116 3rd St SE
Cedar Rapids, Iowa 52401
Red Star Yeast opens 10th fermentation unit in Cedar Rapids
40 percent of bread made in North America uses its yeast
By Steve Gravelle, - correspondent
Aug. 31, 2023 4:29 pm, Updated: Sep. 1, 2023 1:21 pm
CEDAR RAPIDS — Like its product, the Red Star Yeast plant in southwest Cedar Rapids keeps expanding.
“This is an important milestone for us,” Tom Benner told the crowd gathered Thursday morning. “We’ve done a lot of ribbon cuttings. This is the first time we’re going to try it with a baguette.”
Benner, president and CEO of Lesaffre North America, the Red Star parent company, joined company staff and Cedar Rapids officials to cut an outsize version of the traditional crusty French bread to celebrate the completion of the 10th fermentation unit at its plant at 950 60th Ave. SW.
It’s the fourth major expansion at the plant, which opened in 2006 with 85 employees. About 300 work there now, 157 of them for Red Star, the others for contractors and Archer Daniels Midland, Lesaffre’s partner in the joint venture.
“In North America, 40 percent of the bread that’s made is made with yeast from this plant,” Benner said.
ADM synergy
Lesaffre et Cie, a family-owned company based in Lille, France, and Illinois-based ADM partnered in 2004 to form Red Star Yeast and build the facility next to ADM’s corn-processing plant.
That location is key: ADM supplies the corn syrup that’s fermented to create Red Star yeast. Other yeast producers use molasses as their basic ingredient.
“We’re the only ones doing that,” said plant manager Mathieu Cagnard. “It’s just next door.”
Before the addition of the newest six-story-high fermenter, it took 15,000 bushels of corn to produce the syrup the plant consumed in a day.
“By all estimates, this is the largest yeast plant in the world,” Benner said.
Some of Red Star’s daily output is sent back to ADM for its own processing needs — an example of the synergy that makes Cedar Rapids a national center for agricultural processing and biotechnology, according to Ron Corbett.
“It puts us on the map for the international companies and even other companies in the state,” said Corbett, the city’s former mayor and now vice president for economic development for the Cedar Rapids Metro Economic Alliance.

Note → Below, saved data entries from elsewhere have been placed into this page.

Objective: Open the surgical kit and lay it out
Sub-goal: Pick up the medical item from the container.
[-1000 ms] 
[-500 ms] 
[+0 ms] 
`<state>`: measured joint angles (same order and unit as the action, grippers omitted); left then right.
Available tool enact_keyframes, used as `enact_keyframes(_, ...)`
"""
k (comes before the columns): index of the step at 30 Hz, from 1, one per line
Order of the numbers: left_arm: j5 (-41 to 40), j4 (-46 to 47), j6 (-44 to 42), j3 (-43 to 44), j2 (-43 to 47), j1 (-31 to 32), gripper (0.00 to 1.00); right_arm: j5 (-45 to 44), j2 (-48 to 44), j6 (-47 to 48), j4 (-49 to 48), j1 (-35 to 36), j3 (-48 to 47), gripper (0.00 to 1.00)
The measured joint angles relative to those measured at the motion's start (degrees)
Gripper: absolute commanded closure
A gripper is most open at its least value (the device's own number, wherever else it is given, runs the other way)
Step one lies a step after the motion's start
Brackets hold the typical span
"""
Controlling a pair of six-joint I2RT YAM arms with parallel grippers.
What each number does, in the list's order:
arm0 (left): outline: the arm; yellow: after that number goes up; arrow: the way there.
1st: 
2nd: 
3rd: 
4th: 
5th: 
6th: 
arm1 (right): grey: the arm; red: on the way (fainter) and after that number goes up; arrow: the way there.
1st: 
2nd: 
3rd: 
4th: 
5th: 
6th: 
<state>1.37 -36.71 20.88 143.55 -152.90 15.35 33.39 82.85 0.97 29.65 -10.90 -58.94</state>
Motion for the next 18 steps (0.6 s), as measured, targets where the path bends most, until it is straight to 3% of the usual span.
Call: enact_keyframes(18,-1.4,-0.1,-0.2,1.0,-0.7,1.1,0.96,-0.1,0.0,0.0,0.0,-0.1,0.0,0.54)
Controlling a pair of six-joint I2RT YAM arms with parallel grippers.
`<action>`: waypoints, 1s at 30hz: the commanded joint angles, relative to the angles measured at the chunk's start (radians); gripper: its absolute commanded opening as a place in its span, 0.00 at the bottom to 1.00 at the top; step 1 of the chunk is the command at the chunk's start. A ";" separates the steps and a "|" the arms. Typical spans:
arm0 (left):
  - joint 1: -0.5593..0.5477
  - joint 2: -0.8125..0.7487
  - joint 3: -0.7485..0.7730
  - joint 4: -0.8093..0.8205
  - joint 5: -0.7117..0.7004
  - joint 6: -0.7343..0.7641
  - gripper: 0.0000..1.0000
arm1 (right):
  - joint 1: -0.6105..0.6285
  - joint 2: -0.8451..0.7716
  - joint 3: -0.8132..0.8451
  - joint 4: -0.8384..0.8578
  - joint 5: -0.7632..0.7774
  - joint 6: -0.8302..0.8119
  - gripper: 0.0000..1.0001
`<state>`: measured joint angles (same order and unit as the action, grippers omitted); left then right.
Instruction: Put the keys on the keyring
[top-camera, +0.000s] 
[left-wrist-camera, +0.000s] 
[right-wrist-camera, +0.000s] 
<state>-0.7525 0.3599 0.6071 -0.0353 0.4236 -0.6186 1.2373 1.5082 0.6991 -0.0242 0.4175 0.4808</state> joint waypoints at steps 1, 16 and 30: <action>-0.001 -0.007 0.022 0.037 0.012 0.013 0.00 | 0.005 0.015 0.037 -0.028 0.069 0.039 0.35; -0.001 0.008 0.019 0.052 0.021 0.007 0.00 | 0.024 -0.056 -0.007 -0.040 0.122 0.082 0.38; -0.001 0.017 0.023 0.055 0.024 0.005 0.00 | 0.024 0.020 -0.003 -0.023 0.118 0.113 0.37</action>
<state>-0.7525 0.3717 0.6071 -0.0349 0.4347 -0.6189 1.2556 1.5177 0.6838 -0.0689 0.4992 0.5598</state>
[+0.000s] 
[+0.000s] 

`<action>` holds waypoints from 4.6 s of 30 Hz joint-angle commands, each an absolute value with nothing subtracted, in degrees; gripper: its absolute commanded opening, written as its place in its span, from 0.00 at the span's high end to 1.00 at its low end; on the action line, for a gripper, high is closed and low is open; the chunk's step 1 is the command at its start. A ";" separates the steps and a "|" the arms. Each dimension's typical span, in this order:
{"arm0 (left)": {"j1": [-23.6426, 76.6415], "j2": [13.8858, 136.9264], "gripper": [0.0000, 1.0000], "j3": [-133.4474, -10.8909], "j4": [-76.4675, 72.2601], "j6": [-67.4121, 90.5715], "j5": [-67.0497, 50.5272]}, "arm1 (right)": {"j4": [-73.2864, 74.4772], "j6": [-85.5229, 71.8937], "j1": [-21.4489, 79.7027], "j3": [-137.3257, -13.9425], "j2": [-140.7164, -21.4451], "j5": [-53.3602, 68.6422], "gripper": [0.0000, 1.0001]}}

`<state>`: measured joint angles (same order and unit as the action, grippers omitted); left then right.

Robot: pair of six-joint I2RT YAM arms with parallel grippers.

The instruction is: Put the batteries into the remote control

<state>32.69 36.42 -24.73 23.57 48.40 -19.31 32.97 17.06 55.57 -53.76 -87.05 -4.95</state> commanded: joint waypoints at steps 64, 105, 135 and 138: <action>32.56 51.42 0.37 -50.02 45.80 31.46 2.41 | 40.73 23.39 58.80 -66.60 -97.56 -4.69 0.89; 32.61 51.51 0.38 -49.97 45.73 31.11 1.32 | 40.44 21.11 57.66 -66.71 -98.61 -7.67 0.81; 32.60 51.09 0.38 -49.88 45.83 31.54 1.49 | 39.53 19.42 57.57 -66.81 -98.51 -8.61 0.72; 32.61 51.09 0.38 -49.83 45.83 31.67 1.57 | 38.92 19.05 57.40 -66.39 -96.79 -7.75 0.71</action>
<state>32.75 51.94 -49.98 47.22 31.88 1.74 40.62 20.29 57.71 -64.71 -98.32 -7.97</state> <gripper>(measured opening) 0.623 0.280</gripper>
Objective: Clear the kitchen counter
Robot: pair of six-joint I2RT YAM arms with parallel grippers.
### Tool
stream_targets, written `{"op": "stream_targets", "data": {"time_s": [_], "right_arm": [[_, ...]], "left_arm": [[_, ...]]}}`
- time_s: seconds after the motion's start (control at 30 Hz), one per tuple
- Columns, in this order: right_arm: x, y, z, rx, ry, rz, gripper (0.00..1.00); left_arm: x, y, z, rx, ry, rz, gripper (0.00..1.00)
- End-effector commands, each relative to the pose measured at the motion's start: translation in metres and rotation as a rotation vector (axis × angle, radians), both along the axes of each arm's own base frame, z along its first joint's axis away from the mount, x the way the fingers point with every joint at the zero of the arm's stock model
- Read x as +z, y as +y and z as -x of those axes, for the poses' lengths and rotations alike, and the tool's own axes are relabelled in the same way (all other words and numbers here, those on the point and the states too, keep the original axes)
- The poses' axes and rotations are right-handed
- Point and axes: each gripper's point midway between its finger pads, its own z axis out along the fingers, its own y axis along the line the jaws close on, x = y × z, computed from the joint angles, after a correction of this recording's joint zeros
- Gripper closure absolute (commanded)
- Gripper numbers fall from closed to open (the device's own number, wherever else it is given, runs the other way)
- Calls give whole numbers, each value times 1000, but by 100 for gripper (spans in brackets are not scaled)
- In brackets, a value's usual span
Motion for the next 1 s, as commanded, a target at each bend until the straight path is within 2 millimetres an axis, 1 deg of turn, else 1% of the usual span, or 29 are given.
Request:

“Cedar Rapids has a history of finding new and innovative ways to grow and to progress,” City Manager Jeff Pomeranz told the crowd. “That’s why Red Star is such a good partner. (The company) fits right into our economic development mission. We are a manufacturing town.”
Working through COVID
The two-year project was completed without a single injury, according to Benner.
“With supply-chain shortages, cost inflation, labor shortages, our team has done a phenomenal job,” he said. “It was an interesting dynamic to pursue such a project during COVID, but you pushed ahead.”
Besides baker’s yeast, the plant produces yeast for animal feed and human nutritional supplements. It’s shipped from Cedar Rapids in bulk form, some of it liquid, to be packaged elsewhere for distribution across North America.
After the speeches, the crowd of Red Star employees, project contractors, and city officials snacked on bread and pastries baked with yeast produced at the plant.
“This is only one part of how you can use yeast, but it’s a very delicious part,” said Cagnard, who moved to Cedar Rapids from his native France in 2004 to supervise the plant’s construction.
“I keep telling people I was born and raised in Iowa, but nobody believes me,” he said. “I was a young engineer working on the project. We came with three young children. I have only good things to say about raising a family here.”